What's to blame for this situation? "The reckless behavior on Wall Street that touched off a financial panic three years ago, along with a European debt crisis, and a Congress that simply can’t get the job done," Gregoire said.

Also, drown-government-in-a-bathtub conservatives. “For some, none of this seems to matter," Gregoire said. "Their view of government is that it works best when there is no government. They are wrong.”

She talked about how Washington State has one million more people than it had 10 years ago, yet 2,000 fewer public servants. She said that "rows and rows of cubicles are empty at state offices," the she now has "a demoralized workforce," that she and her budget preparers endured sleepless nights in the lead-up to this morning's proposed cuts.

“This morning is not about cold, hard numbers," she said. "This is very personal. We’re talking about real Washingtonians. Our Washingtonians. They are all around us… And they have needs that we will no longer be able to meet.”

But here's something this morning was conspicuously not about: The governor showing any leadership on raising revenue to forestall some of these "dreadful" cuts when the legislature meets in special session on Nov. 28.
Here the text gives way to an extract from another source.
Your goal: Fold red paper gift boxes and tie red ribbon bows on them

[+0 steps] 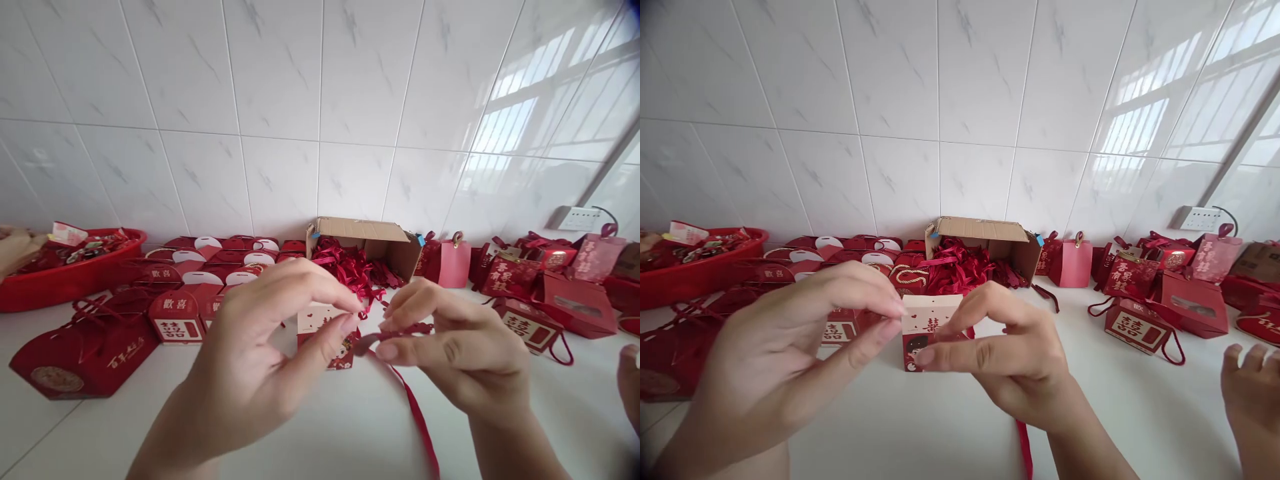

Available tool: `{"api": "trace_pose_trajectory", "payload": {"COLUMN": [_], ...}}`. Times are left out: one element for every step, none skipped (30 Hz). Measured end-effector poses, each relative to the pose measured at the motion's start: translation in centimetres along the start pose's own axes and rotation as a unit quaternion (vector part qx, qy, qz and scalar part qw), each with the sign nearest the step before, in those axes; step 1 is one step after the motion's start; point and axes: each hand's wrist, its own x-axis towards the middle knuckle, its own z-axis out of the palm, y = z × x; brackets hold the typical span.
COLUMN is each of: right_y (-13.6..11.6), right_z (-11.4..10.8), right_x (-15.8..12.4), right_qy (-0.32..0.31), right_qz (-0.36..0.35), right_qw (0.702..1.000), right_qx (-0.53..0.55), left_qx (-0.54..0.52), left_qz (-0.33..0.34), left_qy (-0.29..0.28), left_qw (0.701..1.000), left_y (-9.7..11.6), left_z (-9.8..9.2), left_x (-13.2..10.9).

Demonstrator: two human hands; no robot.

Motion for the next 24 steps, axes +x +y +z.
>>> {"api": "trace_pose_trajectory", "payload": {"right_y": [-0.1, -0.1, -0.2, -0.2, -0.2, -0.2, -0.2, -0.1, -0.1, 0.0, 0.1, 0.2, 0.3, 0.4, 0.4, 0.5, 0.6, 0.8, 0.9, 1.1, 1.3, 1.4, 1.5, 1.5], "right_z": [0.1, 0.3, 0.5, 0.6, 0.8, 1.0, 1.2, 1.4, 1.5, 1.7, 1.9, 2.1, 2.2, 2.4, 2.6, 2.7, 2.9, 3.1, 3.2, 3.3, 3.4, 3.4, 3.3, 3.0], "right_x": [0.0, 0.0, 0.1, 0.1, 0.2, 0.2, 0.1, 0.1, 0.0, -0.1, -0.2, -0.4, -0.5, -0.5, -0.6, -0.7, -0.7, -0.7, -0.7, -0.6, -0.6, -0.5, -0.4, -0.4], "right_qy": [-0.006, -0.01, -0.012, -0.014, -0.016, -0.021, -0.025, -0.028, -0.027, -0.024, -0.019, -0.013, -0.006, 0.001, 0.008, 0.015, 0.022, 0.029, 0.034, 0.039, 0.046, 0.053, 0.059, 0.064], "right_qz": [0.01, 0.023, 0.038, 0.054, 0.071, 0.089, 0.109, 0.13, 0.15, 0.166, 0.178, 0.185, 0.191, 0.194, 0.196, 0.198, 0.201, 0.207, 0.209, 0.21, 0.207, 0.205, 0.205, 0.207], "right_qw": [0.999, 0.997, 0.991, 0.983, 0.972, 0.96, 0.947, 0.934, 0.92, 0.907, 0.896, 0.887, 0.879, 0.873, 0.867, 0.862, 0.858, 0.856, 0.856, 0.856, 0.856, 0.856, 0.856, 0.857], "right_qx": [0.034, 0.077, 0.127, 0.177, 0.223, 0.263, 0.3, 0.332, 0.361, 0.386, 0.406, 0.422, 0.436, 0.448, 0.459, 0.467, 0.472, 0.473, 0.472, 0.471, 0.471, 0.471, 0.47, 0.468], "left_qx": [-0.007, -0.016, -0.024, -0.032, -0.04, -0.045, -0.048, -0.049, -0.048, -0.045, -0.042, -0.037, -0.031, -0.023, -0.014, -0.005, 0.001, 0.003, 0.0, -0.007, -0.018, -0.029, -0.038, -0.044], "left_qz": [0.009, 0.022, 0.036, 0.051, 0.066, 0.079, 0.091, 0.104, 0.116, 0.127, 0.137, 0.145, 0.153, 0.158, 0.162, 0.166, 0.168, 0.168, 0.169, 0.167, 0.166, 0.164, 0.16, 0.156], "left_qy": [-0.02, -0.041, -0.064, -0.085, -0.1, -0.107, -0.108, -0.104, -0.097, -0.089, -0.08, -0.071, -0.059, -0.052, -0.045, -0.038, -0.03, -0.021, -0.014, -0.01, -0.008, -0.007, -0.007, -0.006], "left_qw": [1.0, 0.999, 0.997, 0.995, 0.992, 0.99, 0.989, 0.988, 0.987, 0.987, 0.986, 0.986, 0.986, 0.986, 0.986, 0.985, 0.985, 0.985, 0.986, 0.986, 0.986, 0.986, 0.986, 0.987], "left_y": [-0.1, -0.1, -0.1, -0.1, 0.0, 0.0, 0.1, 0.0, 0.0, -0.1, -0.2, -0.4, -0.5, -0.7, -0.8, -0.9, -1.0, -1.2, -1.3, -1.4, -1.6, -1.7, -1.8, -1.9], "left_z": [0.1, 0.2, 0.3, 0.4, 0.5, 0.6, 0.6, 0.6, 0.6, 0.6, 0.6, 0.5, 0.5, 0.6, 0.7, 0.8, 1.0, 1.2, 1.4, 1.7, 2.0, 2.3, 2.5, 2.7], "left_x": [0.1, 0.1, 0.2, 0.2, 0.3, 0.3, 0.3, 0.3, 0.3, 0.2, 0.2, 0.1, 0.1, 0.2, 0.2, 0.3, 0.3, 0.4, 0.5, 0.5, 0.5, 0.5, 0.4, 0.4]}}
“I have not thought about revenue," she said in response to repeated questions about, well, whether she's thought about revenue.

Which is just not credible after, as she mentioned, $10 billion in cuts over three years—and who knows how many conversations about the possibility of raising revenue to prevent some of those cuts.

What's going on here is the same old kabuki theater. The governor, instead of leading, hides behind her duty to present a budget that works within existing revenue. (“I simply have to be honest with the state of Washington," she said. "While my heart is there, my pocket book is empty.”)

She could make a mad-as-hell case for more revenue, but instead she's just proposing we ask questions: “We have to ask ourselves now: Do we want to look at alternatives of revenue? What might they be? And do we want to go there?”

What's becoming more clear, however, is that Gregoire basically agrees with the Occupy Wall Street movement—"[This] is what Wall Street has done in it’s meltdown, and it’s handed it to our state and our country"—and is inviting people to Occupy Olympia if they want to see something other than cuts, cuts, cuts.